_Problem description_: Omit all pictures. Print the remaining lines exactly, from the start of the data through the line containing "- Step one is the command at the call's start".

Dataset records
---*---
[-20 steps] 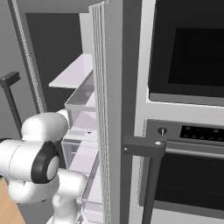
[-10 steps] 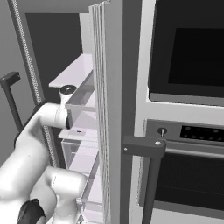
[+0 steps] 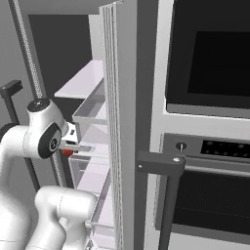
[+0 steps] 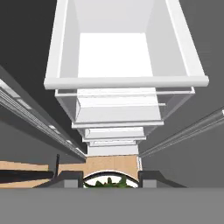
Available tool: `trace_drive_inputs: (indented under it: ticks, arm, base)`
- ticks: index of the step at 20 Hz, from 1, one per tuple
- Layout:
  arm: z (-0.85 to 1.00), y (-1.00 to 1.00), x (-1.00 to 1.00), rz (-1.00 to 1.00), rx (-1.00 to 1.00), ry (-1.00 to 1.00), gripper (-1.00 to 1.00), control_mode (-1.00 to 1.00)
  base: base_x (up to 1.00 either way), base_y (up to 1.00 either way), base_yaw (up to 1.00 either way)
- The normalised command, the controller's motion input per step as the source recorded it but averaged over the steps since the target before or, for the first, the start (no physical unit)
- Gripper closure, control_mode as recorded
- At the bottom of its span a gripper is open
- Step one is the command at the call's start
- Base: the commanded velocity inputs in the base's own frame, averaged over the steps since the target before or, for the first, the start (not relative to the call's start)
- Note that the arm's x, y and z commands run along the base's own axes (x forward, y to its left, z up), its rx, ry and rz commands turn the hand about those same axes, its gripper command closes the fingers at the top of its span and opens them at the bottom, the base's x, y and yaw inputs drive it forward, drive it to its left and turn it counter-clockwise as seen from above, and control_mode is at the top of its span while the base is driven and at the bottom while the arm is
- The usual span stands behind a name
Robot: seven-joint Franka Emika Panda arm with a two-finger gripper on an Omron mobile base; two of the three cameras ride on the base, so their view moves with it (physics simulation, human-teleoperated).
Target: Take the strawberry from the fridge and place it on top of the pancake, located on the dining counter.
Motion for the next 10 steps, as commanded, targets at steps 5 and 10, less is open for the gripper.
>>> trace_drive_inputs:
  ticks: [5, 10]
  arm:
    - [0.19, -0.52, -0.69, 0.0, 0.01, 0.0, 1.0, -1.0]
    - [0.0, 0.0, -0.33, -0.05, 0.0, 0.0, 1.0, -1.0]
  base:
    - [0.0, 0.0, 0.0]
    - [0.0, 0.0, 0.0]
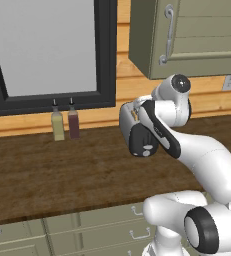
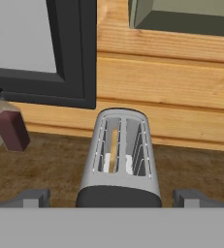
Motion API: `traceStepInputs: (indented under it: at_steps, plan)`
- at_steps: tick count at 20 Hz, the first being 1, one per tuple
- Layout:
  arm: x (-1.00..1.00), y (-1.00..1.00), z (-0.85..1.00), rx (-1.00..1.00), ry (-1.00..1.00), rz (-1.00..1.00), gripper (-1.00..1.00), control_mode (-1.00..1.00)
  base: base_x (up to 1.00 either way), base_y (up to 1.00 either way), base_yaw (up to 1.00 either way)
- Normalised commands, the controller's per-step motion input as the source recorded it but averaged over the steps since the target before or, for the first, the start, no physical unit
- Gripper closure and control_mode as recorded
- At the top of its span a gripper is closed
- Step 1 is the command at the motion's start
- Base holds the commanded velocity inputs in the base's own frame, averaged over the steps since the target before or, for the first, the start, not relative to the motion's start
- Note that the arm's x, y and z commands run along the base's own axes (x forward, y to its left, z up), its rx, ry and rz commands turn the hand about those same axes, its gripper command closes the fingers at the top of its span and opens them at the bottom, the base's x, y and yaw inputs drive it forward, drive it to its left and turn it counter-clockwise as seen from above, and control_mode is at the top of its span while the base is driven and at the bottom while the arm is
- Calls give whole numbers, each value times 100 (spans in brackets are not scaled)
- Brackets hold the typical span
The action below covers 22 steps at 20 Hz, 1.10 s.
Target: Start the toaster. Once the lever pops up, take the bread to the plate on the dining counter.
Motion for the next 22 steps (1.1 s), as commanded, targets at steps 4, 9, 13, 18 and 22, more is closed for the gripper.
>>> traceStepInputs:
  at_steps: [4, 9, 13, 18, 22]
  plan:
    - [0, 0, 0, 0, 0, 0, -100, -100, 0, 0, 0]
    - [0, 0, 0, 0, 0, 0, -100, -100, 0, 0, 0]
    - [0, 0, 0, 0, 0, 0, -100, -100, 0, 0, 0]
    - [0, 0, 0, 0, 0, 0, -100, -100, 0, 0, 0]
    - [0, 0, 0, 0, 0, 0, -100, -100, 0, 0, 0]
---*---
_Reply to the task_:
[-20 steps] 
[-10 steps] 
[+0 steps] 
[+0 steps] 
Available tool: `trace_drive_inputs: (indented under it: ticks, arm, base)`
- ticks: index of the step at 20 Hz, from 1, one per tuple
- Layout:
  arm: z (-0.85 to 1.00), y (-1.00 to 1.00), x (-1.00 to 1.00), rz (-1.00 to 1.00), rx (-1.00 to 1.00), ry (-1.00 to 1.00), gripper (-1.00 to 1.00), control_mode (-1.00 to 1.00)
  base: base_x (up to 1.00 either way), base_y (up to 1.00 either way), base_yaw (up to 1.00 either way)
- The normalised command, the controller's motion input per step as the source recorded it but averaged over the steps since the target before or, for the first, the start (no physical unit)
- Gripper closure, control_mode as recorded
- At the bottom of its span a gripper is open
- Step one is the command at the call's start

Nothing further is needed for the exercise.